Utter Disregard for Human Life
Some critics have been quick to question the idea of applying such strict penalties to offenders when the victims voluntarily consume the drugs. But Harvey vehemently disagrees.
“You have to start with the proposition that it is the law,” he said. “What we do is enforce the law. Sometimes that means you set aside your subjective views of it because it is the law. I certainly think in appropriate cases, these charges and penalties are very important. If you have a professional drug trafficker selling heroin and fentanyl, do you really believe that person doesn’t understand that what they are selling is likely to kill somebody?
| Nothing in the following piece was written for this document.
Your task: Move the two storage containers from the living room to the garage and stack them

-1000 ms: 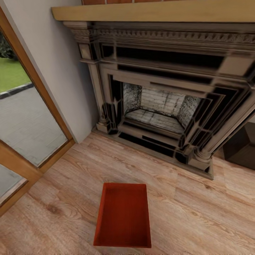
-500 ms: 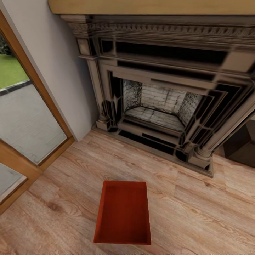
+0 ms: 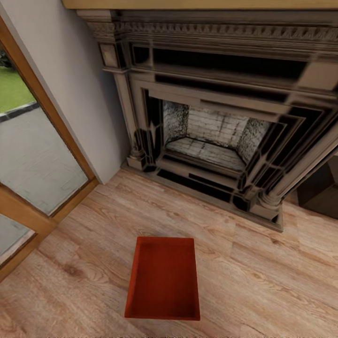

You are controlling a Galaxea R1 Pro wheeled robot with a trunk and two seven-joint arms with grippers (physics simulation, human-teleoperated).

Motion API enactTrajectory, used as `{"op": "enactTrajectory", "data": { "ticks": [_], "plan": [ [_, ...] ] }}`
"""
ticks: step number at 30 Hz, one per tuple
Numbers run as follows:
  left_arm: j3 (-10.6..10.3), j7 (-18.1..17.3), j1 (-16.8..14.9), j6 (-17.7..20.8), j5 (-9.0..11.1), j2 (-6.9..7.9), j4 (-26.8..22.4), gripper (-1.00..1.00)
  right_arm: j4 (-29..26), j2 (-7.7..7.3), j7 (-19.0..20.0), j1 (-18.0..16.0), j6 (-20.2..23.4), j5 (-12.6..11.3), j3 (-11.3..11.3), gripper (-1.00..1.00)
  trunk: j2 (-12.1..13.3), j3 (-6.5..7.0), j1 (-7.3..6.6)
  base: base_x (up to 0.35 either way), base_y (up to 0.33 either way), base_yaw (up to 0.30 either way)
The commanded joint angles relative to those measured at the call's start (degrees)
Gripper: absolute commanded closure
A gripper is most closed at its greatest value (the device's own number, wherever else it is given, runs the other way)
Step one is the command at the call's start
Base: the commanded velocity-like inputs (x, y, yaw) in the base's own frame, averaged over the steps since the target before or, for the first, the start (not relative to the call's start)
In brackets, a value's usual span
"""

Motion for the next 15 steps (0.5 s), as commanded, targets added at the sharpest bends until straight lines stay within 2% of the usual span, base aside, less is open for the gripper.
{"op": "enactTrajectory", "data": {
  "ticks": [1, 15],
  "plan": [
    [0.2, 0.1, 0.0, -0.1, 0.1, -0.01, 0.0, -1.00, 0.2, 0.03, -0.1, 0.0, -0.3, -0.4, 0.5, -1.00, 0.0, -0.12, 0.00, 0.000, 0.000, 0.000],
    [0.2, 0.1, 0.0, -0.1, 0.1, -0.01, 0.0, -1.00, 0.2, 0.03, -0.1, 0.0, -0.3, -0.4, 0.4, -1.00, 0.0, -1.40, 0.00, 0.000, 0.000, 0.000]
  ]
}}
“We don’t apply these penalties just by reflex,” Harvey continued. “We choose appropriate cases. Many of these cases see aggravated behavior. I am aware of cases where defendants have traded heroin for sex to young females. We prosecuted a case where the defendant sold a mixture to a woman who was obviously pregnant. I could go home and sleep good at night after I prosecuted that case. These cases where defendants are bringing in counterfeit pain pills by the thousands that turn out to be fentanyl or who knows what else and people are dying. Those are the kinds of cases where we see complete and utter disregard for human life.”